▶ [Dataset entries]
......
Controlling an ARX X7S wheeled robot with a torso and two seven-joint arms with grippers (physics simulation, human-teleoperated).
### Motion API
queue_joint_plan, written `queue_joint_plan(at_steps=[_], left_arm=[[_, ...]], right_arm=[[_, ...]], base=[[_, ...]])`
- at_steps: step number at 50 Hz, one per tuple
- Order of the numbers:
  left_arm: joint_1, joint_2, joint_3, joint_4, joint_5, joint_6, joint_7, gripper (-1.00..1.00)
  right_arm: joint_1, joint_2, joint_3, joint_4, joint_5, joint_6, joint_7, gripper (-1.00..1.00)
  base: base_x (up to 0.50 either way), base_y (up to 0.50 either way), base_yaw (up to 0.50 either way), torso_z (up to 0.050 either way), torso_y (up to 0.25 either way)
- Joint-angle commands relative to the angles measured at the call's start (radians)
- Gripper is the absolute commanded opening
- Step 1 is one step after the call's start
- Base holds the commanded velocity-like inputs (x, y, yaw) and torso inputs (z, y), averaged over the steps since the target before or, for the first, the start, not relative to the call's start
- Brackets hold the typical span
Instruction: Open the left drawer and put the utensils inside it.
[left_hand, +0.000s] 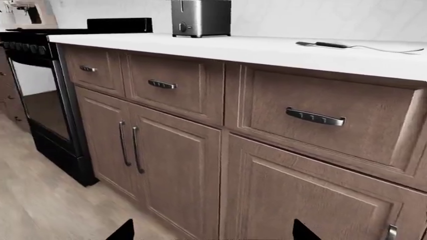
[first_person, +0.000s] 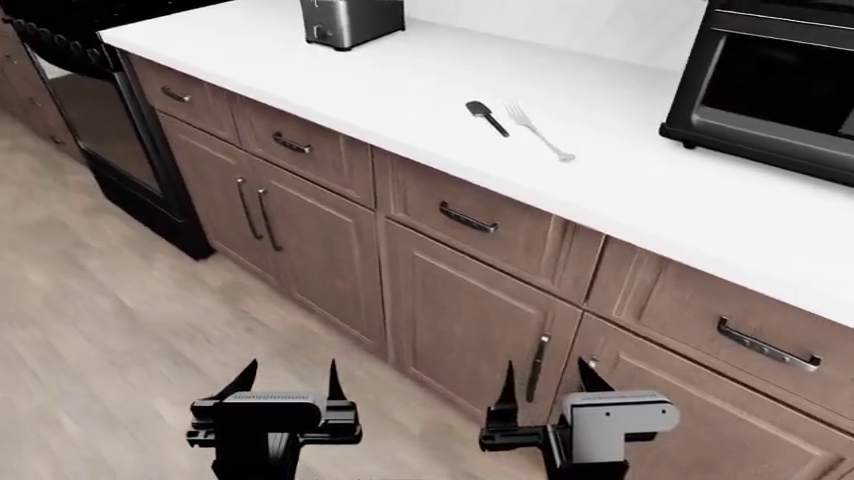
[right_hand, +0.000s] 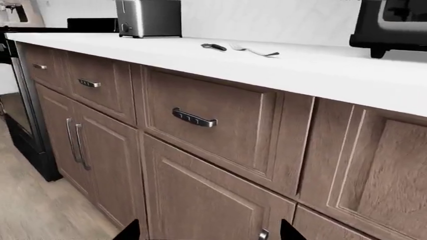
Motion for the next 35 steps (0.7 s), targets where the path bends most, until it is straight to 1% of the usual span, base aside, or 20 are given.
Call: queue_joint_plan(at_steps=[1,9,10,12,13,14,15,16,18,19,20,21,24,25,27,30,31,32,33,35], left_arm=[[-0.003,-0.007,0.007,-0.004,-0.011,0.000,-0.007,1.00],[0.002,-0.008,0.005,-0.008,-0.021,0.005,-0.016,1.00],[0.005,-0.009,0.007,-0.012,-0.028,0.028,-0.005,1.00],[0.004,-0.010,0.008,-0.012,-0.029,0.029,-0.006,1.00],[0.006,-0.005,0.024,-0.014,-0.025,0.011,-0.004,1.00],[0.003,-0.006,0.026,-0.024,-0.026,0.020,0.001,1.00],[-0.003,-0.006,0.026,-0.036,-0.030,0.024,0.006,1.00],[-0.006,-0.007,0.026,-0.046,-0.032,0.029,0.008,1.00],[-0.014,-0.006,0.023,-0.071,-0.036,0.041,0.011,1.00],[-0.018,-0.005,0.024,-0.081,-0.038,0.044,0.012,1.00],[-0.018,-0.006,0.024,-0.082,-0.038,0.045,0.012,1.00],[-0.017,-0.006,0.027,-0.072,-0.041,0.040,0.012,1.00],[-0.012,-0.007,0.033,-0.071,-0.042,0.047,0.015,1.00],[-0.015,-0.007,0.033,-0.080,-0.042,0.050,0.015,1.00],[-0.018,-0.010,0.032,-0.080,-0.046,0.049,0.015,1.00],[-0.016,-0.013,0.032,-0.076,-0.051,0.049,0.015,1.00],[-0.016,-0.012,0.033,-0.083,-0.051,0.055,0.016,1.00],[-0.016,-0.013,0.034,-0.083,-0.054,0.055,0.018,1.00],[-0.014,-0.012,0.036,-0.087,-0.054,0.061,0.019,1.00],[-0.014,-0.013,0.037,-0.088,-0.055,0.062,0.018,1.00]], right_arm=[[0.008,0.005,-0.012,0.000,0.005,0.010,0.009,1.00],[0.008,0.012,-0.019,-0.012,0.011,0.023,0.013,1.00],[0.010,0.012,-0.017,-0.019,0.040,0.029,-0.007,1.00],[0.010,0.014,-0.018,-0.019,0.041,0.029,-0.006,1.00],[0.160,0.043,0.005,-0.169,0.144,0.179,0.095,1.00],[0.235,-0.107,0.128,-0.319,-0.006,0.329,-0.055,1.00],[0.290,-0.130,0.127,-0.469,-0.155,0.479,-0.086,1.00],[0.330,-0.131,0.132,-0.596,-0.163,0.629,-0.046,1.00],[0.433,-0.135,0.166,-0.699,-0.126,0.929,-0.027,1.00],[0.484,-0.120,0.149,-0.724,-0.131,1.079,-0.018,1.00],[0.485,-0.119,0.149,-0.726,-0.127,1.229,-0.015,1.00],[0.571,-0.104,0.157,-0.672,-0.129,1.304,-0.015,1.00],[0.641,-0.122,0.219,-0.568,-0.134,1.284,0.023,1.00],[0.681,-0.109,0.235,-0.506,-0.131,1.300,0.022,1.00],[0.700,-0.089,0.216,-0.460,-0.152,1.292,0.052,1.00],[0.693,-0.099,0.235,-0.476,-0.128,1.286,0.039,1.00],[0.693,-0.098,0.235,-0.483,-0.123,1.322,0.036,1.00],[0.687,-0.072,0.187,-0.478,-0.153,1.305,0.067,1.00],[0.693,-0.081,0.217,-0.463,-0.150,1.325,0.070,1.00],[0.694,-0.081,0.217,-0.463,-0.147,1.325,0.071,1.00]], base=[[0.00,0.00,0.50,0.050,0.000],[0.00,0.00,0.50,0.050,0.000],[0.00,0.00,0.50,0.050,0.000],[0.00,0.00,0.50,0.050,0.000],[0.00,0.00,0.00,0.000,0.000],[0.00,0.00,0.00,0.000,0.000],[0.00,0.00,0.00,0.000,0.000],[0.00,0.00,0.00,0.000,0.000],[0.00,0.00,0.00,0.000,0.000],[0.00,0.00,0.00,0.000,0.000],[0.00,0.00,0.00,0.000,0.000],[0.00,0.00,0.00,0.000,0.000],[0.00,0.00,0.00,0.000,0.000],[0.00,0.00,0.00,0.000,0.000],[0.00,0.00,0.00,0.000,0.000],[0.00,0.00,0.00,0.000,0.000],[0.00,0.00,0.00,0.000,0.000],[0.00,0.00,0.00,0.000,0.000],[0.00,0.00,0.00,0.000,0.000],[0.00,0.00,0.00,0.000,0.000]])
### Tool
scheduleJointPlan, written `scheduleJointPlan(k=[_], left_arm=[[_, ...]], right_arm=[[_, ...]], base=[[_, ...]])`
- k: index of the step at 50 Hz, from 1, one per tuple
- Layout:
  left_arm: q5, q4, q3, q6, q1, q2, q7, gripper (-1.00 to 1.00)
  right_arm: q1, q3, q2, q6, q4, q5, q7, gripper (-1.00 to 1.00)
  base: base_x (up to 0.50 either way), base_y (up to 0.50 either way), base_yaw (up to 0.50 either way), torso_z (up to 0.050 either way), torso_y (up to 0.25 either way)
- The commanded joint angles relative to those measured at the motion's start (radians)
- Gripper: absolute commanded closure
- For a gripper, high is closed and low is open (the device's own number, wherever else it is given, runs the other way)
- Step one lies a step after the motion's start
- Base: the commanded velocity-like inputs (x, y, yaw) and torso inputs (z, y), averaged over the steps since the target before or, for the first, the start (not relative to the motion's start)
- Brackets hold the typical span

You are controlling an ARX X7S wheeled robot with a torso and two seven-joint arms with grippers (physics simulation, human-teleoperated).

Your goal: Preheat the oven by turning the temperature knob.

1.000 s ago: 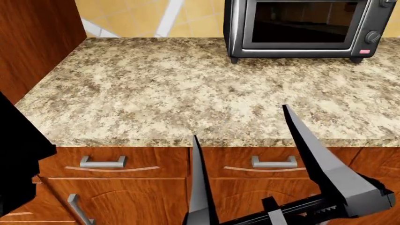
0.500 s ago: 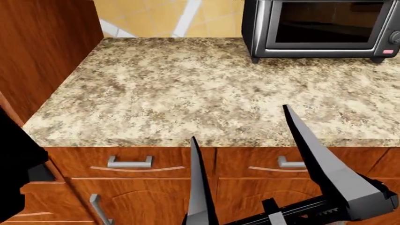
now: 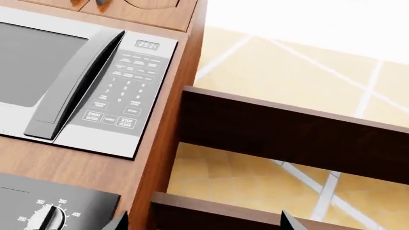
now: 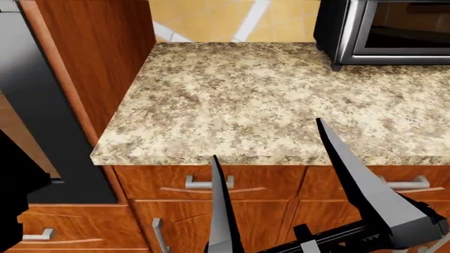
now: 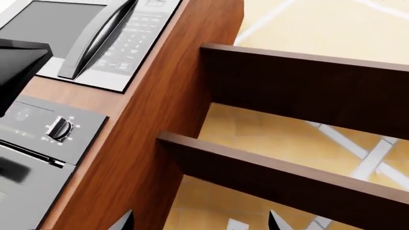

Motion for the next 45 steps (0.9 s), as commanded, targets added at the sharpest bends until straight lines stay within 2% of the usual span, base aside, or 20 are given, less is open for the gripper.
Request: scheduleJointPlan(k=[1,45], left_arm=[[0.005,0.0,0.032,0.003,-0.028,-0.002,-0.007,-1.0],[0.006,0.0,0.044,0.007,-0.035,-0.004,-0.007,-1.0]], right_arm=[[0.001,0.0,0.0,-0.002,0.0,0.0,-0.004,-1.0],[0.002,0.005,0.0,-0.018,0.0,0.015,0.006,-1.0]], base=[[0.0,0.5,0.0,0.0,0.0],[0.0,0.49,0.0,0.0,0.0]])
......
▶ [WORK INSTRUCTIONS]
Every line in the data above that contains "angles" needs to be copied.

▶ [TASK RESPONSE]
- Joint-angle commands relative to the angles measured at the call's start (radians)
- The commanded joint angles relative to those measured at the motion's start (radians)

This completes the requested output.